> **Activity**: Which lines in the data below contain the word "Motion"? Return each of them.

(Material supplied Opens)

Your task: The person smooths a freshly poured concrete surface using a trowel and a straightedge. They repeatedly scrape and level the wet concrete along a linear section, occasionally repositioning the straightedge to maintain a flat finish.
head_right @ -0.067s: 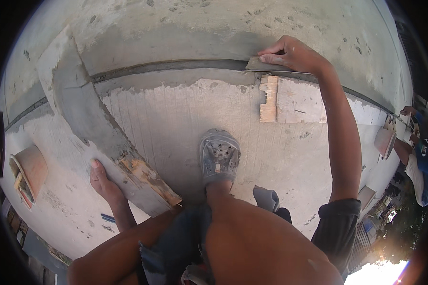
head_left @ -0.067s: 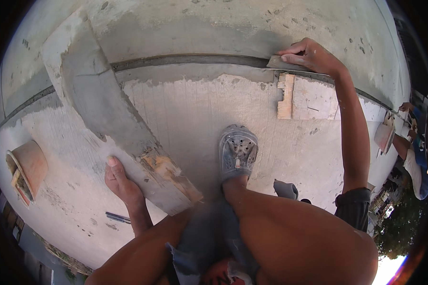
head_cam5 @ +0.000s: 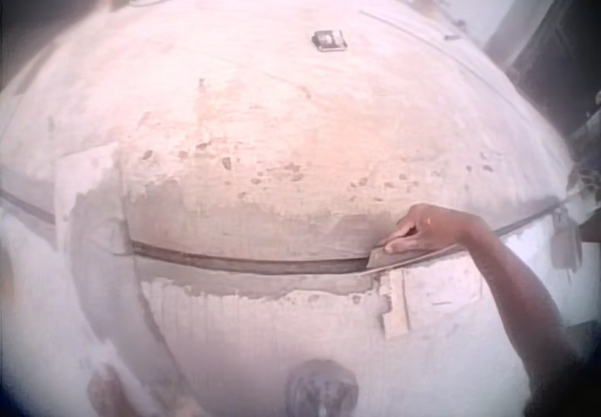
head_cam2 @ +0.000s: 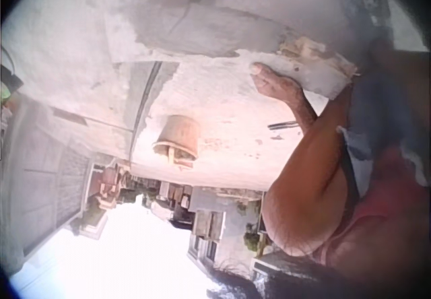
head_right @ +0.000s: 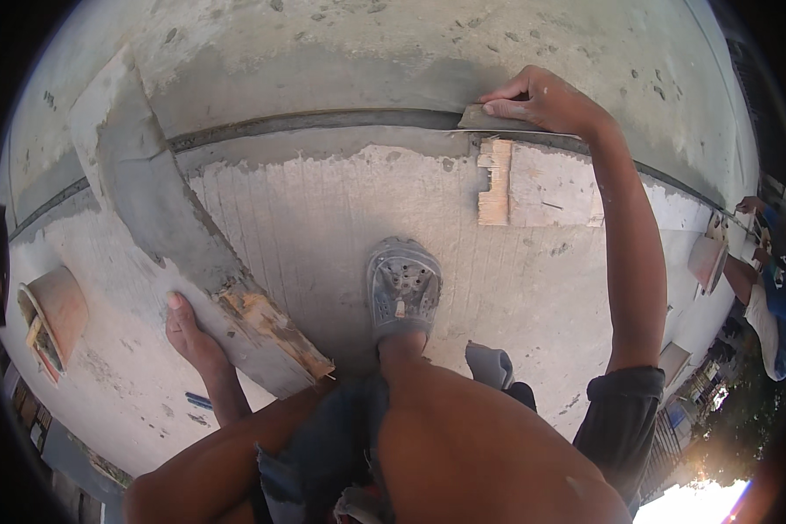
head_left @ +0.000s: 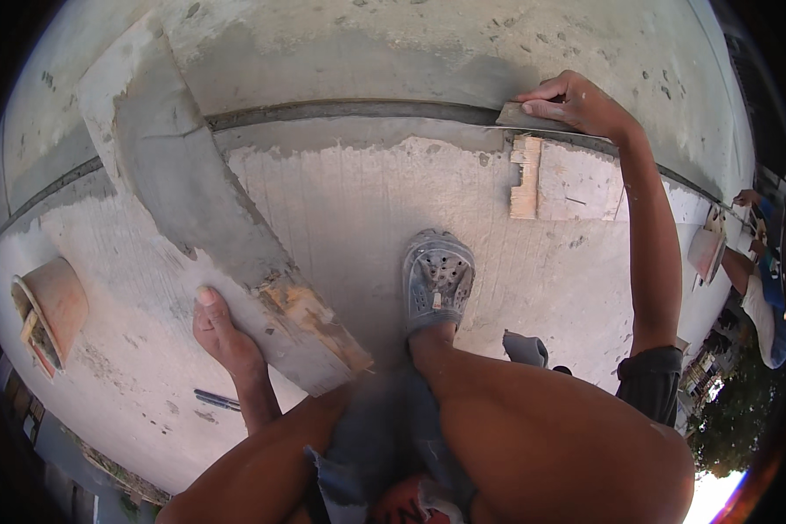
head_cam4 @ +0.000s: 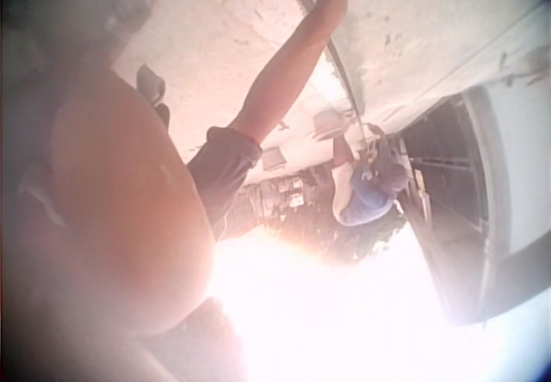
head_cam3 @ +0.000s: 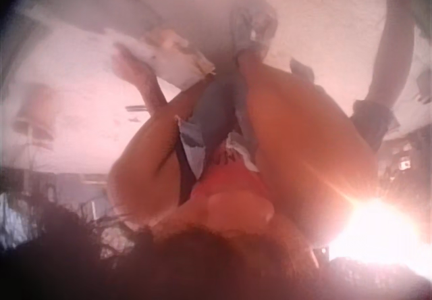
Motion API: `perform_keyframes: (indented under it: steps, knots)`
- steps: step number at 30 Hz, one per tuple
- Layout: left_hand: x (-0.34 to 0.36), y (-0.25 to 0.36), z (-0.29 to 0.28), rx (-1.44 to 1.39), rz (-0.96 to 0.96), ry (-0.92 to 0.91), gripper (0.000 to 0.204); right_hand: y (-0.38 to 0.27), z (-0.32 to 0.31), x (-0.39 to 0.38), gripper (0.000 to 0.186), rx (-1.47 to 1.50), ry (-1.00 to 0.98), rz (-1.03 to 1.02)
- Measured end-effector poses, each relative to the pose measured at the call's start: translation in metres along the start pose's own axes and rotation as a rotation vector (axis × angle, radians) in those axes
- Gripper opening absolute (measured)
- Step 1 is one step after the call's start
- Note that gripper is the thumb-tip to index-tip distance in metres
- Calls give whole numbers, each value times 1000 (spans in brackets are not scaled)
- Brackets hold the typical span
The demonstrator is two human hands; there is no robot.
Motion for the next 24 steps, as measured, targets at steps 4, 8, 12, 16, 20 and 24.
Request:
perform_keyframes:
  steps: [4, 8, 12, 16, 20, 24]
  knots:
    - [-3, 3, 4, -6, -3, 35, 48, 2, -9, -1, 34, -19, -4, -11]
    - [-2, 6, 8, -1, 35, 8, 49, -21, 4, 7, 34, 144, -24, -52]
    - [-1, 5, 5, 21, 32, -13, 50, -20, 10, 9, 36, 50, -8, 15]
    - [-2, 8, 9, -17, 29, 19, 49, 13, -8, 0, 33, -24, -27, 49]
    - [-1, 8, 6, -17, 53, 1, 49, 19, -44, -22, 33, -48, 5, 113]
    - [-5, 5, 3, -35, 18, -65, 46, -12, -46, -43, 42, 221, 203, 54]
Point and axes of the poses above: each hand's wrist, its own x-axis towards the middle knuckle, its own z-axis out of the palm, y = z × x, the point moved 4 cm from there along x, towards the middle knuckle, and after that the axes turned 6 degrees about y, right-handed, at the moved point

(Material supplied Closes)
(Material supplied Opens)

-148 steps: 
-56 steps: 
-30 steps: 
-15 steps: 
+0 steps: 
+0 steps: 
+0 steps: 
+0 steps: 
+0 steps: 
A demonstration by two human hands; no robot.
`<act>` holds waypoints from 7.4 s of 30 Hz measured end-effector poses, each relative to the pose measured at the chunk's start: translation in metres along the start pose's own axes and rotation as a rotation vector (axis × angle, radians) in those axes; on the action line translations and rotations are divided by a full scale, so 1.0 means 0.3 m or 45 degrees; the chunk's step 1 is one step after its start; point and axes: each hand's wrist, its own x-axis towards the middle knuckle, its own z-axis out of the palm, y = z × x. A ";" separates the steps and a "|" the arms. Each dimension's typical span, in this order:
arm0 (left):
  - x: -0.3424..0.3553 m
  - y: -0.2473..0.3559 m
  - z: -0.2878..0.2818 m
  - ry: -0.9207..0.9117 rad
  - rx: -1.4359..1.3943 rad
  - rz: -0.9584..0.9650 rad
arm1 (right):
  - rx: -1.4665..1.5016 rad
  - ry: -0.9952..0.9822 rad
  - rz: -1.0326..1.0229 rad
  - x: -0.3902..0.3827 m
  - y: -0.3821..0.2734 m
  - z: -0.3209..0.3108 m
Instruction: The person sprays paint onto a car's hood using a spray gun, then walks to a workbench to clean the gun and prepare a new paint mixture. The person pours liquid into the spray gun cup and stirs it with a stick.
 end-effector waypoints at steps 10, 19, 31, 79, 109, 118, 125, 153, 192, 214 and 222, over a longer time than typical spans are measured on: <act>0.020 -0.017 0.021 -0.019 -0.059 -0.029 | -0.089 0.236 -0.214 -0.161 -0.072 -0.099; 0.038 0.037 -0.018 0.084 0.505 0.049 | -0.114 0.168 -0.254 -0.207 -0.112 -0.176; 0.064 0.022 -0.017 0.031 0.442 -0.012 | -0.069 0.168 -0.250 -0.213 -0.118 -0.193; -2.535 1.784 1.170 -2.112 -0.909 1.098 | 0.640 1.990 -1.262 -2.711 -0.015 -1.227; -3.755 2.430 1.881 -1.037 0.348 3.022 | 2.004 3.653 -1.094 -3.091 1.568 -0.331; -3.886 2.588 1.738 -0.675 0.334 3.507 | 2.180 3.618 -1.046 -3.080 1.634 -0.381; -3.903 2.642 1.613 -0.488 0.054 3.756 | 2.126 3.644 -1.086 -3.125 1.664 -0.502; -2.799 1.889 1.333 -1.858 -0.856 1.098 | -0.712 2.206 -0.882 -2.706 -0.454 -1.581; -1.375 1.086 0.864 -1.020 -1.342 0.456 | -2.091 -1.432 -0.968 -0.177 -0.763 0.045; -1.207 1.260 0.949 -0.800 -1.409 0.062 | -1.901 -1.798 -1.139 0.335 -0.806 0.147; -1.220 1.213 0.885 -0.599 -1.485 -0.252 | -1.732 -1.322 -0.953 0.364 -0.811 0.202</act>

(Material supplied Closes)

> **Expected answer**:
Motion API: `perform_keyframes: (indented under it: steps, knots)`
Motion for the next 24 steps, as measured, targets at steps 4, 8, 12, 16, 20 and 24.

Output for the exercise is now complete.